TASK TO CARRY OUT
All lines from the one containing "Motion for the" through the end of the data below are to be transcribed exactly. Leave out the rest.

GIVEN DATA
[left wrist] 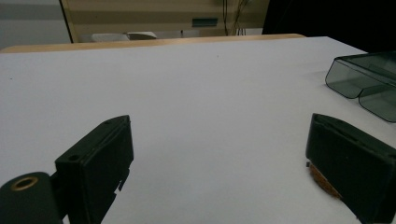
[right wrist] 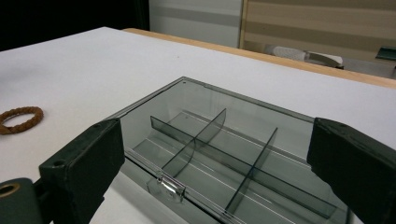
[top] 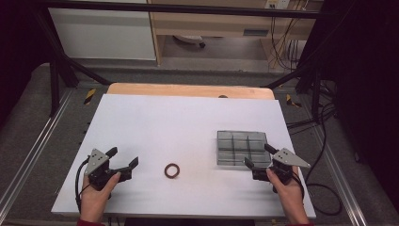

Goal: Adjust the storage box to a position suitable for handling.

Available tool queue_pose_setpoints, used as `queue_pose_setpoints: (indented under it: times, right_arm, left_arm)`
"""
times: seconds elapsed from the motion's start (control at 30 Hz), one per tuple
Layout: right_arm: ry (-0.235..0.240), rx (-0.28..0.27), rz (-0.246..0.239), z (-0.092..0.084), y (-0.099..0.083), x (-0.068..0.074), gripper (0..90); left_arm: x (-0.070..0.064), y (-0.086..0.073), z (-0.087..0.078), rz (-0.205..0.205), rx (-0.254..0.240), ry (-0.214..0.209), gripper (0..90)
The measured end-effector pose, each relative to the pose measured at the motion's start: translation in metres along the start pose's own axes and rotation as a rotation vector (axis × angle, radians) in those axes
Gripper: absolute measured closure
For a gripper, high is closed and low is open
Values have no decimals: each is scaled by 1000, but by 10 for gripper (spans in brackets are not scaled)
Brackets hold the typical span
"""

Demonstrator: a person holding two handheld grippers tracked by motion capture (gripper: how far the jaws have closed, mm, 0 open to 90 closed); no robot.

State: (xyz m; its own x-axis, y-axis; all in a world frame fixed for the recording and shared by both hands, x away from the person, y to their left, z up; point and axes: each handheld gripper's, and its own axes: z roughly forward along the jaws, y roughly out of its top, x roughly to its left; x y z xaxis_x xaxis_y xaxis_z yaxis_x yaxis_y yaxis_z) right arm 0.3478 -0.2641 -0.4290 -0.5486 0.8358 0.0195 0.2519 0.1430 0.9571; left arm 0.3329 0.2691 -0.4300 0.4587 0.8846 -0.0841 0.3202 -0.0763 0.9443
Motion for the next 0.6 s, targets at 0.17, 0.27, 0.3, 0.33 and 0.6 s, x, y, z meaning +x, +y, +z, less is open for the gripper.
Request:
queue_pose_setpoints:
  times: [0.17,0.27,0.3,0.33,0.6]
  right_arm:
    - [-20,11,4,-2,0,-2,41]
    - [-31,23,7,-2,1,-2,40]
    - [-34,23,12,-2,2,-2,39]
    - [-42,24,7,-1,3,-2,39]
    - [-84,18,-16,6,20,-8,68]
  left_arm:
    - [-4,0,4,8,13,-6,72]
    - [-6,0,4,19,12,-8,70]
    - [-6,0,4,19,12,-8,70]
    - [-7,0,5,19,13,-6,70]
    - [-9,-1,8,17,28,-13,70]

ANSWER FOR THE TASK
Motion for the next 0.6 s, targets at 0.17, 0.27, 0.3, 0.33 and 0.6 s, x, y, z meaning +x, +y, +z, less is open for the gripper.
Request:
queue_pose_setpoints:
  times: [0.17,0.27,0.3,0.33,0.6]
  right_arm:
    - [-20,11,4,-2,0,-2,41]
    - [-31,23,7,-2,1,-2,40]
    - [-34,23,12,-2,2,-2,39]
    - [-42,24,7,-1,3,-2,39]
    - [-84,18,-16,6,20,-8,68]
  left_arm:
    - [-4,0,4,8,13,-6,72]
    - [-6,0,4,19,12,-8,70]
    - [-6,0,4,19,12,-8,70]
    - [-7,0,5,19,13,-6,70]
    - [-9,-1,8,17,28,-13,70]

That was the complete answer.